* **Task input**:
= = =

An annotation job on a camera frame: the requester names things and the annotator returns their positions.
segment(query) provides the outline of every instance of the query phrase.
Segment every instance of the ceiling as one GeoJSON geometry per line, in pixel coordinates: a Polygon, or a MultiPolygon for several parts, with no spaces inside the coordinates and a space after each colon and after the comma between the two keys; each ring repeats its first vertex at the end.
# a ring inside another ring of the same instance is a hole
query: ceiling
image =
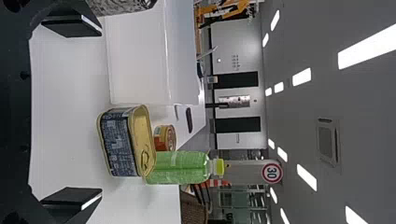
{"type": "MultiPolygon", "coordinates": [[[[282,161],[283,185],[274,186],[273,223],[283,223],[283,208],[290,224],[345,224],[346,206],[367,223],[394,223],[396,51],[342,70],[337,56],[395,24],[394,8],[391,0],[268,0],[261,5],[262,37],[269,34],[262,50],[265,85],[285,85],[266,97],[268,136],[289,157],[282,161]],[[280,20],[271,31],[277,10],[280,20]],[[308,67],[311,81],[293,87],[291,77],[308,67]],[[340,169],[319,159],[318,118],[339,123],[340,169]],[[317,179],[317,191],[297,175],[297,164],[317,179]]],[[[270,156],[280,159],[276,150],[270,149],[270,156]]]]}

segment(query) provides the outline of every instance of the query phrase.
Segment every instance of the bottle cap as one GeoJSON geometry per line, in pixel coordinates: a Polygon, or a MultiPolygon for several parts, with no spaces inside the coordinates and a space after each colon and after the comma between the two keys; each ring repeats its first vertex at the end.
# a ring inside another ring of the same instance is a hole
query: bottle cap
{"type": "Polygon", "coordinates": [[[224,160],[223,159],[214,159],[215,163],[215,173],[214,175],[224,175],[224,160]]]}

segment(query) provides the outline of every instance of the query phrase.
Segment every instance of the tin can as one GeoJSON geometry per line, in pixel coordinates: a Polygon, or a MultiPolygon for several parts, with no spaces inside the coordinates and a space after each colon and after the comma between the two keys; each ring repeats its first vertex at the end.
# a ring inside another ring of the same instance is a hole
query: tin can
{"type": "Polygon", "coordinates": [[[146,177],[154,169],[157,155],[144,105],[101,114],[97,129],[111,175],[146,177]]]}
{"type": "Polygon", "coordinates": [[[157,151],[175,151],[176,143],[176,131],[173,125],[162,125],[155,128],[154,144],[157,151]]]}

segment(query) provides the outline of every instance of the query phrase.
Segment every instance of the white wall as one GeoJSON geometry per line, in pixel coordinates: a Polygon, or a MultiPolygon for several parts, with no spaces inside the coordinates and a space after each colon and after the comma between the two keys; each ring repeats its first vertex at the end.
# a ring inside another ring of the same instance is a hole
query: white wall
{"type": "Polygon", "coordinates": [[[212,45],[219,46],[213,53],[214,75],[252,72],[259,74],[259,87],[215,90],[216,103],[221,96],[250,95],[250,107],[218,109],[217,119],[261,117],[262,131],[260,133],[241,133],[241,141],[245,144],[235,144],[235,133],[219,133],[219,148],[266,148],[264,80],[262,69],[262,38],[260,16],[252,22],[248,20],[222,21],[212,26],[212,45]],[[240,67],[233,67],[233,55],[238,55],[240,67]]]}

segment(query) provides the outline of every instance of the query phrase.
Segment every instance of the green plastic bottle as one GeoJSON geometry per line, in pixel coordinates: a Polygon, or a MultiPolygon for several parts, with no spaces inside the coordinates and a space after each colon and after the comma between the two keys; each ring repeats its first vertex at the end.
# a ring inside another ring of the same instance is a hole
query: green plastic bottle
{"type": "Polygon", "coordinates": [[[146,182],[150,185],[200,184],[211,175],[224,175],[224,160],[211,161],[203,152],[158,152],[157,164],[146,182]]]}

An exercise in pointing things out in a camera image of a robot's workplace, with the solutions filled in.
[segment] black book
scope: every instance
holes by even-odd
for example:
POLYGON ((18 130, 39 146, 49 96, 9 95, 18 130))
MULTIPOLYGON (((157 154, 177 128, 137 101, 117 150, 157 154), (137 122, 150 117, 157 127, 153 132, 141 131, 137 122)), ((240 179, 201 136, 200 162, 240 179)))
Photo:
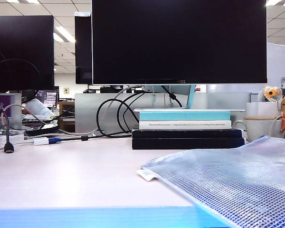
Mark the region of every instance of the black book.
POLYGON ((236 148, 244 138, 132 138, 133 150, 236 148))
POLYGON ((133 138, 241 138, 240 129, 222 130, 140 130, 138 124, 132 130, 133 138))

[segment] light blue book
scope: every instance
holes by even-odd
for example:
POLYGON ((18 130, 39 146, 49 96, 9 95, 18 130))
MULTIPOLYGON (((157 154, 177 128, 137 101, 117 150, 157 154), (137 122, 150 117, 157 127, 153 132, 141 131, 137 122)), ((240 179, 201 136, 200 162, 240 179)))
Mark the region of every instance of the light blue book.
POLYGON ((172 120, 230 120, 228 111, 143 111, 139 112, 140 121, 172 120))
POLYGON ((0 228, 227 228, 198 207, 0 210, 0 228))

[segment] wall
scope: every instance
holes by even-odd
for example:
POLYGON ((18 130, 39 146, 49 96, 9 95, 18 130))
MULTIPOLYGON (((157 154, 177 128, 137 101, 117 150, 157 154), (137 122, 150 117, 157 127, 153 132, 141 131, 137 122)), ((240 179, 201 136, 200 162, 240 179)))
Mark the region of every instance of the wall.
POLYGON ((77 85, 73 74, 55 74, 55 86, 59 87, 59 98, 75 98, 75 94, 82 93, 87 85, 77 85), (69 94, 64 94, 63 88, 69 88, 69 94))

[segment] desk
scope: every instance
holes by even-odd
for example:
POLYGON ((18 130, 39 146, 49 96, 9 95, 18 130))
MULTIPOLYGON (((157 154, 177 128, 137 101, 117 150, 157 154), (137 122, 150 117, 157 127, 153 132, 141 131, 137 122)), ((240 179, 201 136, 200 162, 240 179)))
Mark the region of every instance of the desk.
POLYGON ((135 150, 131 138, 93 139, 0 151, 0 209, 191 206, 140 165, 180 150, 135 150))

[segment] white book
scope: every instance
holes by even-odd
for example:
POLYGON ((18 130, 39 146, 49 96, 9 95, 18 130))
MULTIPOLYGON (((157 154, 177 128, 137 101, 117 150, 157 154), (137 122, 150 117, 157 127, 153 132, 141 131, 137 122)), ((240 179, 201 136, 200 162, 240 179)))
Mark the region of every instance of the white book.
POLYGON ((139 129, 231 129, 231 120, 140 121, 139 129))

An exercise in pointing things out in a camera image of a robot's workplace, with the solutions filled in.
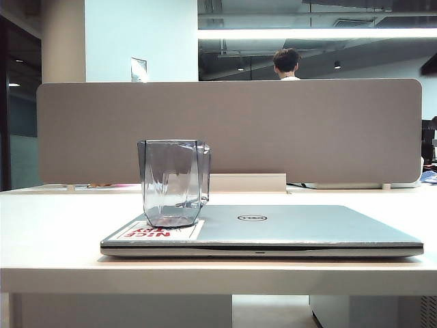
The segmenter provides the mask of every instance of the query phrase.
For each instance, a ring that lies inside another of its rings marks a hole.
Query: clear drinking glass
[[[199,140],[143,140],[138,142],[138,155],[150,225],[193,225],[210,196],[210,147]]]

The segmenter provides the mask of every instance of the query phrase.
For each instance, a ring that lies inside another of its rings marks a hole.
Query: sticker
[[[195,241],[202,229],[204,220],[191,227],[179,229],[154,228],[147,221],[135,221],[125,230],[110,238],[110,241]]]

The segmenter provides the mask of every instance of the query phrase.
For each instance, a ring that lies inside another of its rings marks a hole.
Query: fluorescent light
[[[199,39],[386,39],[386,38],[437,38],[437,29],[200,29]]]

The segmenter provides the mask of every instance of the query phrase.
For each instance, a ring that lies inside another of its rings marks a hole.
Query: silver laptop
[[[100,244],[139,257],[399,257],[423,243],[344,206],[207,205],[193,227],[166,230],[138,216]]]

= = =

* **Brief**: All lines carrying the word "ceiling" must be copied from the data above.

* **Problem solution**:
Segment every instance of the ceiling as one GeoJSON geometry per line, in pixel coordinates: a Polygon, or a MultiPolygon for several parts, with no spaces inside the coordinates and a space after each colon and after the comma between the two keys; each ring repeats its first vertex at the end.
query: ceiling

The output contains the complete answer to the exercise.